Look below for the line holding "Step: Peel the" and the line holding "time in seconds". Transcribe exactly those lines and all lines between them, nothing more.

━━━━━━━━━━━━━━━━━━━━

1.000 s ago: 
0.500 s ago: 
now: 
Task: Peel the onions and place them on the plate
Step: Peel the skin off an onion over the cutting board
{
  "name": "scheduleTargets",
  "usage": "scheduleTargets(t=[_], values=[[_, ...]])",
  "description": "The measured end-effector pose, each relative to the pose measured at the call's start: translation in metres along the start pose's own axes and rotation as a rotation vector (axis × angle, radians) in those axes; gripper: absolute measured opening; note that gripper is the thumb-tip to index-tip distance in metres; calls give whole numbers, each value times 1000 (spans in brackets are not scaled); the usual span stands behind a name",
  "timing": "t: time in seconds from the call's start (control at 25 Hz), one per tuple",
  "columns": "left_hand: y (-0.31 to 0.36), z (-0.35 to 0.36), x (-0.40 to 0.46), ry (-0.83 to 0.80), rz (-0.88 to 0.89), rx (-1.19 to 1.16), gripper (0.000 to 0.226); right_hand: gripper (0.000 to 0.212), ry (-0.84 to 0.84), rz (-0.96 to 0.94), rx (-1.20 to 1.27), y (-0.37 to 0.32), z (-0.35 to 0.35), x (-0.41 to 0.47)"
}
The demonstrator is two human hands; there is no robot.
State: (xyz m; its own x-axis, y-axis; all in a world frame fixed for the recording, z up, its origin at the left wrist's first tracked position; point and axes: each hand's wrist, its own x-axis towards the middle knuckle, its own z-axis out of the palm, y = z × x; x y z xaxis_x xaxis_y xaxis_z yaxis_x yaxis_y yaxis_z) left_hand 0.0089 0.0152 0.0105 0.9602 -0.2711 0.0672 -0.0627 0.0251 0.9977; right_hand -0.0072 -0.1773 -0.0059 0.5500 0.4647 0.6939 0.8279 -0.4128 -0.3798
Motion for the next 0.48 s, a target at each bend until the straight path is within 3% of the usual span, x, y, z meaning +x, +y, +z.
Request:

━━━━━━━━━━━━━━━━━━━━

= Answer below =
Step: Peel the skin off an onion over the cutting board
{
  "name": "scheduleTargets",
  "usage": "scheduleTargets(t=[_], values=[[_, ...]])",
  "description": "The measured end-effector pose, each relative to the pose measured at the call's start: translation in metres along the start pose's own axes and rotation as a rotation vector (axis × angle, radians) in those axes; gripper: absolute measured opening; note that gripper is the thumb-tip to index-tip distance in metres; calls give whole numbers, each value times 1000 (spans in brackets are not scaled); the usual span stands behind a name",
  "timing": "t: time in seconds from the call's start (control at 25 Hz), one per tuple",

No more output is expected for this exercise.